CAP Theorem & Consistency Models

Why This Matters

The CAP theorem is the most fundamental trade-off in distributed systems. Every FAANG interviewer expects you to understand it and apply it to your design choices.

CAP Theorem

Definition

In a distributed system, when a network partition occurs, you must choose between:

Consistency — Every read receives the most recent write (or an error)
Availability — Every request receives a response (possibly stale)
Partition tolerance — System continues operating despite network splits

The Reality

Partition tolerance is not optional — networks WILL fail in distributed systems
So the real choice is: CP or AP during a partition
When there's no partition (normal operation), you can have both C and A

Network Partition Occurs:
  → CP: Return error or wait (refuse stale reads)
       Examples: HBase, MongoDB (strong reads), Google Spanner
  → AP: Return potentially stale data (remain available)
       Examples: Cassandra, DynamoDB, CouchDB

Common Misconception

"CAP means you can only pick 2 of 3." More accurately:

During normal operation: you get all 3
During partition: you choose C or A
Most systems are tunable (e.g., Cassandra can be configured CP or AP per query)

PACELC Theorem (Extended CAP)

CAP only describes behavior during partitions.
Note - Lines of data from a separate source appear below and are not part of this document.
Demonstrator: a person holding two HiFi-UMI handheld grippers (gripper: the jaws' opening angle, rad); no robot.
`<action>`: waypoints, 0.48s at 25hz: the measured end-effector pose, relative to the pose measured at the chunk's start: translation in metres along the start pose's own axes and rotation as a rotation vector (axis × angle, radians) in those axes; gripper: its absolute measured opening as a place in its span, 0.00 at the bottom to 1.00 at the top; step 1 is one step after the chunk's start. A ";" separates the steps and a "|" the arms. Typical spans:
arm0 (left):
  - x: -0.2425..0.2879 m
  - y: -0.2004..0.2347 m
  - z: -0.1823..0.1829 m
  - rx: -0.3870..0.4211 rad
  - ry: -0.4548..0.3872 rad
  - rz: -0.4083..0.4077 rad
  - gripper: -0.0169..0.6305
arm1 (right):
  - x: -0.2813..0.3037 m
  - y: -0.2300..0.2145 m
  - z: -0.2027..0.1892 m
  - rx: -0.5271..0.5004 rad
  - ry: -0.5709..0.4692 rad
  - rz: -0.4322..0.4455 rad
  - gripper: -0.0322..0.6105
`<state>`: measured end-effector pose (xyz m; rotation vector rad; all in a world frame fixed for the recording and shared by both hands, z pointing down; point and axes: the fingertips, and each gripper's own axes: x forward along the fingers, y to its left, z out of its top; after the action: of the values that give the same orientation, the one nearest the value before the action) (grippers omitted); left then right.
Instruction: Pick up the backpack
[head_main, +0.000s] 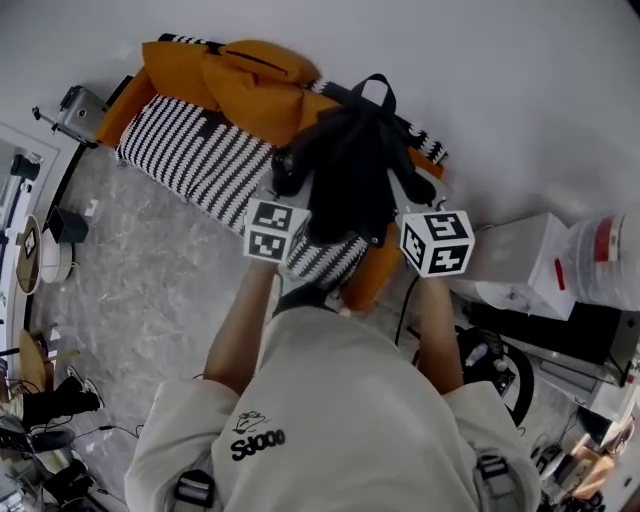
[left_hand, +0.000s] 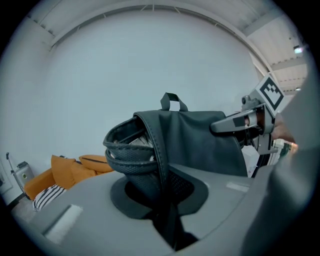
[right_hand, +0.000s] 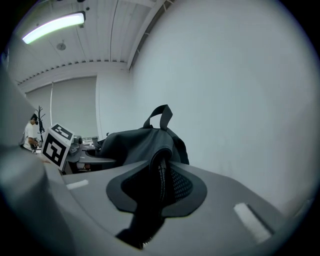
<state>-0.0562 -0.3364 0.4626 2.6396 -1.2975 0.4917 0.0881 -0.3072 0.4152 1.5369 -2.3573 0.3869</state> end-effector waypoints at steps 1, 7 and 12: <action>-0.007 -0.001 0.006 0.006 -0.010 0.008 0.11 | -0.005 0.004 0.005 -0.004 -0.013 0.006 0.15; -0.047 -0.008 0.037 0.046 -0.063 0.043 0.11 | -0.035 0.024 0.031 -0.015 -0.069 0.033 0.15; -0.077 -0.014 0.054 0.040 -0.090 0.059 0.11 | -0.056 0.042 0.049 -0.032 -0.090 0.055 0.15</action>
<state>-0.0776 -0.2860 0.3848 2.6912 -1.4090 0.4158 0.0660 -0.2627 0.3462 1.5071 -2.4663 0.2964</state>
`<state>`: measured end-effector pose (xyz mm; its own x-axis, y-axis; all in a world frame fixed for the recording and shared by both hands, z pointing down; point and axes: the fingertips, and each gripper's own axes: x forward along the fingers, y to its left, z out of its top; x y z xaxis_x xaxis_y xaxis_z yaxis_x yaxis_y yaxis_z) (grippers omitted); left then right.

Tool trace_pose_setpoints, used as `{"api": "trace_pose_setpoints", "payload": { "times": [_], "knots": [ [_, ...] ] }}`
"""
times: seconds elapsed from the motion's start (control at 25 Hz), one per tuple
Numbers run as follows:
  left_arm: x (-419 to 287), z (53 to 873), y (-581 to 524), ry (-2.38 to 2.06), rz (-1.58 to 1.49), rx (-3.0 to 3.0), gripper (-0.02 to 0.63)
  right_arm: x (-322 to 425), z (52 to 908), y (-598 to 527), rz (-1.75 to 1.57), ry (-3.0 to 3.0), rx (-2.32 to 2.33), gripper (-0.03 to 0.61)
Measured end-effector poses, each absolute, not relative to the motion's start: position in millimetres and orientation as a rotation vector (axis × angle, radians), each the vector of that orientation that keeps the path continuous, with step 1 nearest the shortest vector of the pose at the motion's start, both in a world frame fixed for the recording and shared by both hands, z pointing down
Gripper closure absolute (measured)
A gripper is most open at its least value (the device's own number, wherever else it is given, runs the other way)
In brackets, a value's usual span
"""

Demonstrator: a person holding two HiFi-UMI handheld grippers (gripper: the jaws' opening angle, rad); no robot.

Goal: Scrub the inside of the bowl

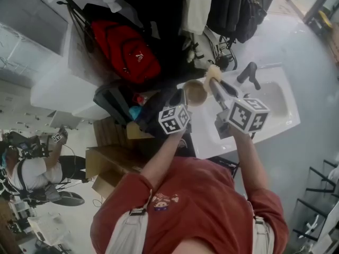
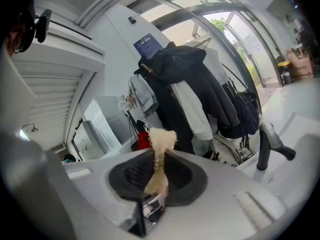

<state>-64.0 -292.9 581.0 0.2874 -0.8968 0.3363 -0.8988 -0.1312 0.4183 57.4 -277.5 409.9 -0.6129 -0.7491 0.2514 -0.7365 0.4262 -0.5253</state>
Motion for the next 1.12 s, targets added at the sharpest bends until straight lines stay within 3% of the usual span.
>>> {"api": "trace_pose_setpoints", "payload": {
  "times": [0.88, 1.12],
  "knots": [
    [-69, 651, -286, -1.556, 0.107, 1.853, 0.583, 59, 426, -276, -0.997, 2.638, -1.387, 0.529],
    [-66, 652, -286, -1.538, 0.122, 1.866, 0.480, 59, 427, -275, -0.997, 2.646, -1.383, 0.529]
  ]
}}
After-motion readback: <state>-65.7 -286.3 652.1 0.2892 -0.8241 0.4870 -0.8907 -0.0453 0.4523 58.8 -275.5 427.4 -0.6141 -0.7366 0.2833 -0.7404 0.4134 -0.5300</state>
PACELC adds normal operation:

if Partition → choose Availability or Consistency
else (normal) → choose Latency or Consistency

System	During Partition	Normal Operation
DynamoDB	AP	EL (eventual, low latency)
Cassandra	AP	EL
MongoDB	CP	EC (consistent)
Google Spanner	CP	EC
PostgreSQL (single)	CA (no partition)	EC

Consistency Models

Strong Consistency (Linearizability)

Every read returns the most recent write
As if there's a single copy of data
All clients see the same order of operations
Cost: Higher latency, lower availability

Example: After writing x = 5, every subsequent read from ANY node returns 5.
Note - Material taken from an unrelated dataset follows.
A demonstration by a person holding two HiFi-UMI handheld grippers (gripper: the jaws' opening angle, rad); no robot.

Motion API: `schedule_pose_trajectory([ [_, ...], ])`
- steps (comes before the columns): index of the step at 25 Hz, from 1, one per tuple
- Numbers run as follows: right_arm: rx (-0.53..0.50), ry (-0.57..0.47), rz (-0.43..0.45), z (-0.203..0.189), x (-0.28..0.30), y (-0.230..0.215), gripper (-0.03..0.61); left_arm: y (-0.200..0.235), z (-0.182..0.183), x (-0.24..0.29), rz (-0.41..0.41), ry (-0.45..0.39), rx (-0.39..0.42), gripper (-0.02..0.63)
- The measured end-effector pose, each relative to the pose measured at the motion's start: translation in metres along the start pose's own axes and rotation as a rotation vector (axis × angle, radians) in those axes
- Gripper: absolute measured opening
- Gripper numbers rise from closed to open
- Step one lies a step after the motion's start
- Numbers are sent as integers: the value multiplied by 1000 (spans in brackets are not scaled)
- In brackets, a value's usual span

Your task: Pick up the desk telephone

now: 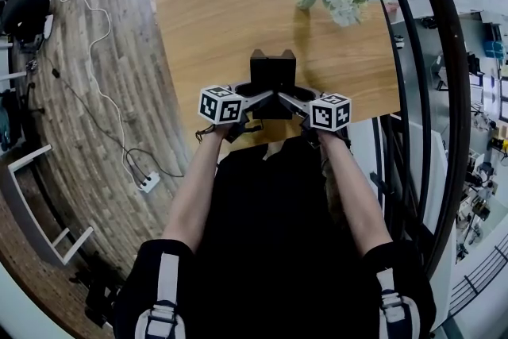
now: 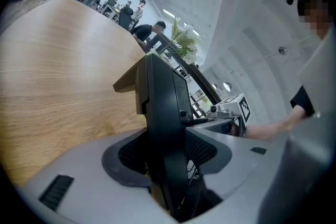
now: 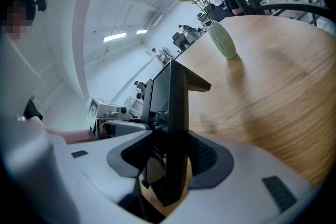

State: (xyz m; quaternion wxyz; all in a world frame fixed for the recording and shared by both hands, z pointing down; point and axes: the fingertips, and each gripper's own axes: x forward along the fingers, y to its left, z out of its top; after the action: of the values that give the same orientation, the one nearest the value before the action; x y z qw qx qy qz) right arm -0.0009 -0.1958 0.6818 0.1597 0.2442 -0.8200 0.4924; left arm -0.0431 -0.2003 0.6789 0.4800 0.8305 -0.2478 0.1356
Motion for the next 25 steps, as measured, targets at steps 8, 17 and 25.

Where used: Bank accounts, inventory counts, leader election

Sequential Consistency

All operations appear in SOME total order
Each client's operations appear in their program order
Different clients may see different interleavings
Weaker than linearizability (no real-time ordering)

Causal Consistency

Operations with causal relationship are seen in order
Concurrent (unrelated) operations may appear in any order
"If I saw event A, and A caused B, I'll see B after A"

Example: In a chat, if Alice replies to Bob's message, everyone sees Bob's message before Alice's reply. But concurrent messages from unrelated threads can appear in any order.

Eventual Consistency

If no new writes occur, all replicas will eventually converge
Reads may return stale data
No guarantee on how long "eventually" takes
Lowest latency, highest availability

Example: DNS propagation — update a record, it takes minutes to hours for all resolvers to see it.
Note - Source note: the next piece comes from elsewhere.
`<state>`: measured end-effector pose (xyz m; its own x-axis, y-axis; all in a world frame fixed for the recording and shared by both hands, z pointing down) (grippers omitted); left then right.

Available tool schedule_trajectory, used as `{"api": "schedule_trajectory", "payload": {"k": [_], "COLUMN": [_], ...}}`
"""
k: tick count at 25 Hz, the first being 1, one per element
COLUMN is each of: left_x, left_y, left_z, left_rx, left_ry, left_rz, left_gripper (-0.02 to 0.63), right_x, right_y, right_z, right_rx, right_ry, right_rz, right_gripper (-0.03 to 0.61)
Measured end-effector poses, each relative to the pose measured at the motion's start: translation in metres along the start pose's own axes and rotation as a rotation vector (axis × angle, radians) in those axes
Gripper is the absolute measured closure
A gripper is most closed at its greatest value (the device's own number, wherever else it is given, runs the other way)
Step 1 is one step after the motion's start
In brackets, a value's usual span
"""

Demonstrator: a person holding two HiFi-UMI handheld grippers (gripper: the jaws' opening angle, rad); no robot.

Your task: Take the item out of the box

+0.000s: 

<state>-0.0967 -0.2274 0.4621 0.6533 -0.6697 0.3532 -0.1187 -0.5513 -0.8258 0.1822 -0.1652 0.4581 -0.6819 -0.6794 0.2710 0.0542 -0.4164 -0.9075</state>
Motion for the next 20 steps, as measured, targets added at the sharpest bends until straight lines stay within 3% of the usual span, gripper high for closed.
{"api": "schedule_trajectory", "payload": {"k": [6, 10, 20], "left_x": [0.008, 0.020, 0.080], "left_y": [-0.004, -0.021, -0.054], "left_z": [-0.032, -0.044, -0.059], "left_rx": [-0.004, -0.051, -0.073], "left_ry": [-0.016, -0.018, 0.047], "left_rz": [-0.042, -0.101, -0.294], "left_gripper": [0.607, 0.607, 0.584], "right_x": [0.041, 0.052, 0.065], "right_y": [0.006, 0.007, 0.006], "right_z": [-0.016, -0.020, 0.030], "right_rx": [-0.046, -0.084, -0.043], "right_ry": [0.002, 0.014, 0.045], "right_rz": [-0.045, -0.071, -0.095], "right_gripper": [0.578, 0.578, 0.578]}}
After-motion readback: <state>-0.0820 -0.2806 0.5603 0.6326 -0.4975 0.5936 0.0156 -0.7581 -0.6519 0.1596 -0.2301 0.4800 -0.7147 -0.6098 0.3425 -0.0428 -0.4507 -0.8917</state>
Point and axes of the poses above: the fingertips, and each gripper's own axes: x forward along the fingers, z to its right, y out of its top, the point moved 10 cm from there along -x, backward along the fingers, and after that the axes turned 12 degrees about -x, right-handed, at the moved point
Where used: Social media feeds, view counters, recommendation data

Read-Your-Writes Consistency

A user always sees their own writes
Other users may see stale data
Important for user experience

Implementation: Route user's reads to the leader, or track write timestamp and wait for replica to catch up.

Monotonic Read Consistency

Once a user reads a value, they never see an older value
Prevents "going back in time" when reading from different replicas

Implementation: Sticky sessions (always read from same replica) or version tracking.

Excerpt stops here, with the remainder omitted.